メールやウェブなどから侵入する不正なファイルを、仮想マシン上で実際に動作させて悪意のあるものかどうかを判断するサンドボックス。そのパイオニアとも呼べるのがFireEyeだ。サンドボックスは、検知されたマルウェアのパターンに当てはまるかどうかという従来の仕組みよりも迅速に脅威を検知できることから、注目を集めている。
その技術の可能性を感じたのか、FireEyeの取締役会長兼最高経営責任者(CEO)は、McAfeeのCEOだった経歴を持つDavid DeWalt氏が務めており、取締役としてSymantecの社長兼CEOだったEnrique Salem氏も就任しており、人事面でも注目を集めている。2012年6月には日本法人を設立、先頃日本で新しい脅威対策プラットフォームを発表した。
各界のエグゼクティブに価値創造のヒントを聞く連載「ZDNet Japan トップインタビュー」。今回は、FireEyeの最高マーケティング責任者(CMO)であるBrent Remai氏に現在の脅威の動向などを聞いた。
95%が攻撃を受けている
――最近の持続的標的型攻撃(APT攻撃)に、新たな動きは見られないか。
Remai 毎年、200億ドル以上がITセキュリティに使われています。これにはファイアウォール(FW)やウイルス対策、IPS(不正侵入防御システム)、ゲートウェイなどが含まれます。しかし、サイバー攻撃をめぐる状況がこの2~3年で大きく変わってきました。ウイルスやワームによる基本的な攻撃から、高度なAPT攻撃に変わっているのです。
特にここ2年で、攻撃を仕掛ける側の手法が大きく変化しました。攻撃者は組織的で専門的なグループになりつつあり、多くの場合は「国家」という(大きな)規模を対象に攻撃します。標的となるのは、資源や技術的なスキルのある国で、財務的な情報や知的財産に関する情報など、転売できる情報を狙うサイバー犯罪、サイバースパイ活動が増えています。狙いが非常に明確なことが特徴です。
また、動的でポリモーフィックなマルウェアが次々に登場しており、これは攻撃者が短時間で独自のマルウェアを作成できる能力を有していることを表しています。さらに、メールやウェブ、ファイルなど複数の脅威を組み合わせた複合的な攻撃を仕掛けてくるようになっています。たとえば、スピアフィッシングのためにメールを送りつけますが、そのメールには添付ファイルや本文内のURLリンクが組み合わせられているわけです。

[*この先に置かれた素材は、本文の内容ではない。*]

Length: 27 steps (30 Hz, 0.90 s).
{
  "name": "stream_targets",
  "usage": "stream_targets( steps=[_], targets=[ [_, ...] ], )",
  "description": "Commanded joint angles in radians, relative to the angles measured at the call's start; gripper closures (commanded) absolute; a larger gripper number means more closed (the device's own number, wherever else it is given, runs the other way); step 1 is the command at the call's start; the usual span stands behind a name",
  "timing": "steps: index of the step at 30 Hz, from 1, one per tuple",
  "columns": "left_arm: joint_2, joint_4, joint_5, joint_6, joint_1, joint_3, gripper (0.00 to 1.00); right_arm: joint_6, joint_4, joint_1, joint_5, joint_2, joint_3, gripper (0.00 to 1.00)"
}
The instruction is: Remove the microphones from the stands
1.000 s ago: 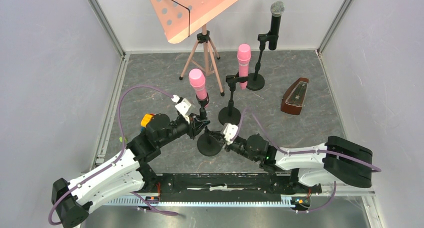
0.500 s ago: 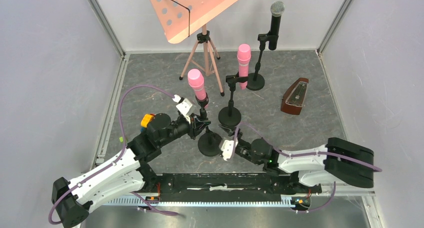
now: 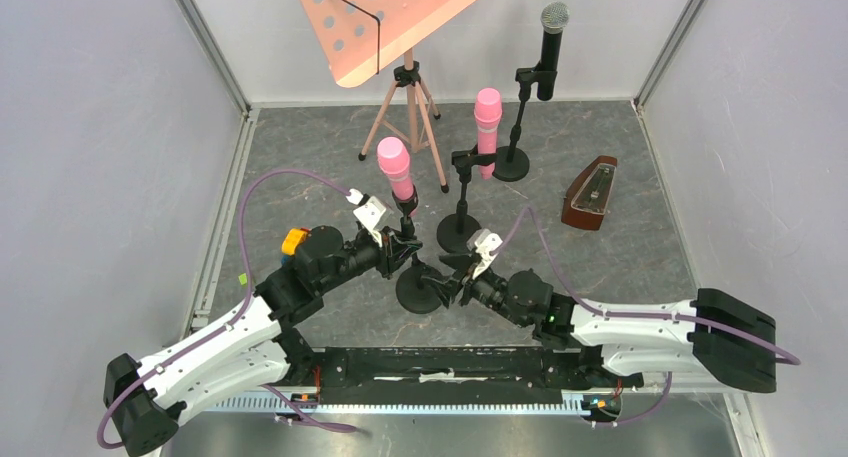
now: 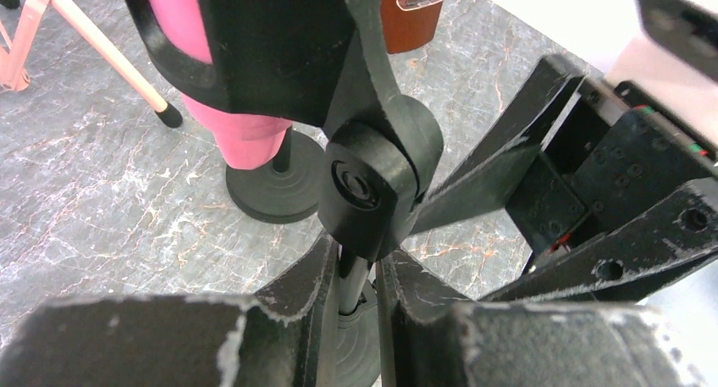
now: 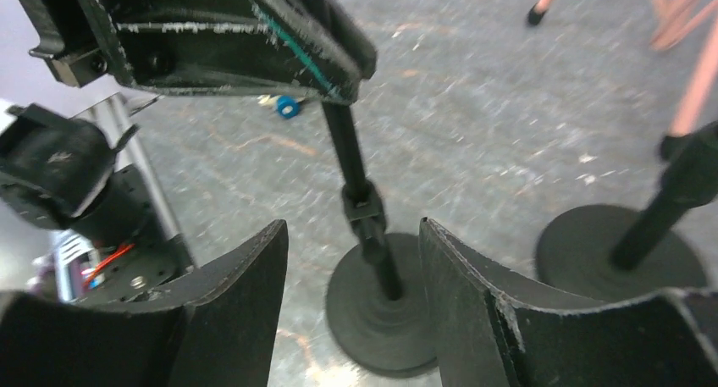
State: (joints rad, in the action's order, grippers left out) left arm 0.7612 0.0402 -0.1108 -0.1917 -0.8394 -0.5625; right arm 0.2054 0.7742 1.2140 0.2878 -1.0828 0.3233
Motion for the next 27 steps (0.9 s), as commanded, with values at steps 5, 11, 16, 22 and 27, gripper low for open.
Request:
stream_targets(
  steps=[5,11,16,22,27],
  targets=[
    [0.012,-0.045,-0.017,0.007,-0.009,-0.017,0.98,0.362,-0.097,-0.099,-0.089,-0.047,0.041,0.39],
    [0.018,-0.052,-0.02,0.021,-0.009,-0.022,0.98,0.312,-0.077,-0.17,-0.198,-0.066,0.055,0.49],
    [0.005,-0.048,-0.002,0.013,-0.009,-0.017,0.98,0.27,-0.067,-0.176,-0.286,-0.079,0.066,0.55],
    [0.005,-0.053,-0.001,0.016,-0.009,-0.017,0.98,0.156,-0.101,-0.175,-0.325,-0.119,0.103,0.69],
    [0.004,-0.055,-0.003,0.017,-0.009,-0.016,0.98,0.004,-0.095,-0.173,-0.306,-0.131,0.112,1.0]
  ],
)
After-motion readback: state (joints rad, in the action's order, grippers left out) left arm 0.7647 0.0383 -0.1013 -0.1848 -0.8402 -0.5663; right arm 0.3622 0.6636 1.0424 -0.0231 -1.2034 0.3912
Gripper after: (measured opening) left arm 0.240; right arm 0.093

攻撃側は、いくつかの段階に分けた攻撃を仕掛け、最終的にはターゲットとした組織に潜伏します。そして数週間、数カ月間、場合によっては数年間にわたって情報を盗み続けます。このように、脅威をめぐる状況が大きく様変わりし、攻撃の変化と拡大のペースが防御のペースを超えている状態にあります。
――実際に被害を受けているケースも多いのか。
Remai 約1000社の顧客と数千のFireEyeのアプライアンスによる調査では、95%の組織はすでに侵入されていることが明らかになっています。1日に換算すると90件です。そして、毎週650件の新たな感染が確認されています。侵入に成功すると、攻撃者は知的財産、(製品や事業の)ロードマップ、財務情報、顧客情報など、あらゆるドキュメントを盗んでいきます。
Brent Remai氏
現在、クライムウェアのサーバは150の国に存在しています。2年前は120の国でしたから、増加し続けています。こういった数字をなぜ把握できたかというと、FireEyeのアプライアンスは既存のセキュリティ対策の後ろに置かれているためです。
日々、ニュースの紙面を賑わすような多くの攻撃が発生していますが、それはほんの一部で氷山の一角に過ぎません。実際には公にされない攻撃被害が何千とあり、FireEyeはそれを把握しています。
――なぜ従来の対策では保護できないのか。
Remai 従来の対策、つまり次世代FWやIPS、ゲートウェイ、スパム対策、デスクトップのウイルス対策といった製品は、シグネチャやパターンマッチングといった技術を使っています。この技術は20年も前からあるものですが、新たな動的なサイバー攻撃には効果がありません。既存の防御策ではすべて通り抜けてしまうのです。
ワームやウイルスはパターンマッチング技術で防ぐことができますが、ゼロデイ攻撃やスピアフィッシングといったダイナミックな攻撃は、ユニークで未知のものです。パターンファイルがないため対応できません。しかし現状では、多くの企業が20年前の対策方法で最新の攻撃に対応しなければならない状況にあるのです。